Programme de la Fondation F. Fliedner

Nous offrons ici quelques brèves informations relatives aux conférences qui ont eu lieu

Madrid, El Porvenir, 14 janvier : « Accomplir la mission : entre la fidélité à la Réforme et la vocation œcuménique », Gilles Vidal

Quelle place les Réformateurs du 16ème  siècle donnèrent-ils à l’idée et à la pratique de la mission ? Pourquoi a-t-on attendu jusqu’à la fin du 18ème pour voir émerger une Mission protestante organisée ? Quelles évolutions peut-on constater dans le concept et dans la pratique de la mission depuis la Conférence internationale des Missions (Edimbourg 1910) jusqu’à l’Assemblée du Conseil Œcuménique des Eglises (COE) à Busan (Corée 2013) ?

Ces questions ont été abordées dans cette conférence, en faisant fréquemment référence à Luther et à Calvin, mais aussi aux textes du Conseil International des Missions ou du COE. Le propos de la conférence fut d’établir les lignes directrices du débat qui a suivi : l’évolution de la signification de la mission comme annonce de l’Evangile, service auprès du prochain et dialogue avec les autres religions.

Gilles Vidal est professeur à l’Institut Protestant de Théologie (Paris-Montpellier), co-directeur du Centre Maurice Leenhardt de recherche en missiologie.

Madrid, El Porvenir, 7 mars : « Généalogies avec homme et femme », Cristina de Pizan et Elfriede Fliedner », Mireia Vidal

On affirme souvent que le souvenir est la dernière chose que l’on perd.
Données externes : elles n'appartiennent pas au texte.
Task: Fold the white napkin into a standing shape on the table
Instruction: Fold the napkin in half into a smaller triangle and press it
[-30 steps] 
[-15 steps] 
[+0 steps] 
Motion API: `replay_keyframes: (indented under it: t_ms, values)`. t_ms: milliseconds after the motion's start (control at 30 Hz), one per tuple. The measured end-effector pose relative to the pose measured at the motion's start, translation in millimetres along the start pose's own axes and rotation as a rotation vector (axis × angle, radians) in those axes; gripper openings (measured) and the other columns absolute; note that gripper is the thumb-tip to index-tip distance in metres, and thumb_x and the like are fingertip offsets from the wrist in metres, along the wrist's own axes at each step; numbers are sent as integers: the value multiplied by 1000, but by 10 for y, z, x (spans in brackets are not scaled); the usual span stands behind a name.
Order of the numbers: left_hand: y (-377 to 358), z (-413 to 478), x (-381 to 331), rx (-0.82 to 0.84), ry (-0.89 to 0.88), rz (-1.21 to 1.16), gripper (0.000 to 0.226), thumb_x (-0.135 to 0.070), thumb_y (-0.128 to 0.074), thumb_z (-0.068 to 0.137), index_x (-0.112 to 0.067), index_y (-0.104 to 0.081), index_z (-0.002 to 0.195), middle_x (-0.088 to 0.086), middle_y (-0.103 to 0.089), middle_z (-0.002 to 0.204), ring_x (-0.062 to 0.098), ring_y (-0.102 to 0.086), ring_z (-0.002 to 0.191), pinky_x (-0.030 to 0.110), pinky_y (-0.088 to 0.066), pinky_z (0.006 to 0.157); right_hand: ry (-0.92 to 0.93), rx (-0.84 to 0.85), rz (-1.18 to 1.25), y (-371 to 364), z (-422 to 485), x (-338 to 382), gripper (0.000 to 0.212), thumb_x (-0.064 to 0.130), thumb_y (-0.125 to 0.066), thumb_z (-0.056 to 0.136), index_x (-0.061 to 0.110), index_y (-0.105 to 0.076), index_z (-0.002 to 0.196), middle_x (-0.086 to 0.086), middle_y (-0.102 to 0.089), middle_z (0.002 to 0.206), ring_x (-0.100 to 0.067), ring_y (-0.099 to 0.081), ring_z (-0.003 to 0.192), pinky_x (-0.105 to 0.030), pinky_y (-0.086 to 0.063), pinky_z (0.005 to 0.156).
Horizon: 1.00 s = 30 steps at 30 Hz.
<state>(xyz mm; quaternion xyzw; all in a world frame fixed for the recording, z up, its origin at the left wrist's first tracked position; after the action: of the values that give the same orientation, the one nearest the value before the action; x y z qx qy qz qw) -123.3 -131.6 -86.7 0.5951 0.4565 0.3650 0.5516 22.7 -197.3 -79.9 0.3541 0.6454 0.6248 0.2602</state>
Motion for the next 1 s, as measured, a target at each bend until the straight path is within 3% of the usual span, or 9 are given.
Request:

De là viennent son pouvoir et sa permanence dans le présent, parce qu’il n’est jamais innocent : qui se souvient, se souvient par quelque chose, pour quelque chose. C’est pourquoi remémorer la vie de « femmes exemplaires » a été et est une manière non seulement de rendre compte de l’histoire à partir d’une perspective particulière,  mais aussi une façon, que beaucoup de femmes ont utilisé pour parler d’elles-mêmes , de se comprendre et de se réaffirmer dans le présent. Car l’histoire est une, mais faite comme un tissage de beaucoup de mémoires ; elle ouvre un espace où nous nous approchons de la compréhension que des femmes comme Elfriede Fliedner ont voulu générer et transmettre en parlant de « femmes exemplaires ».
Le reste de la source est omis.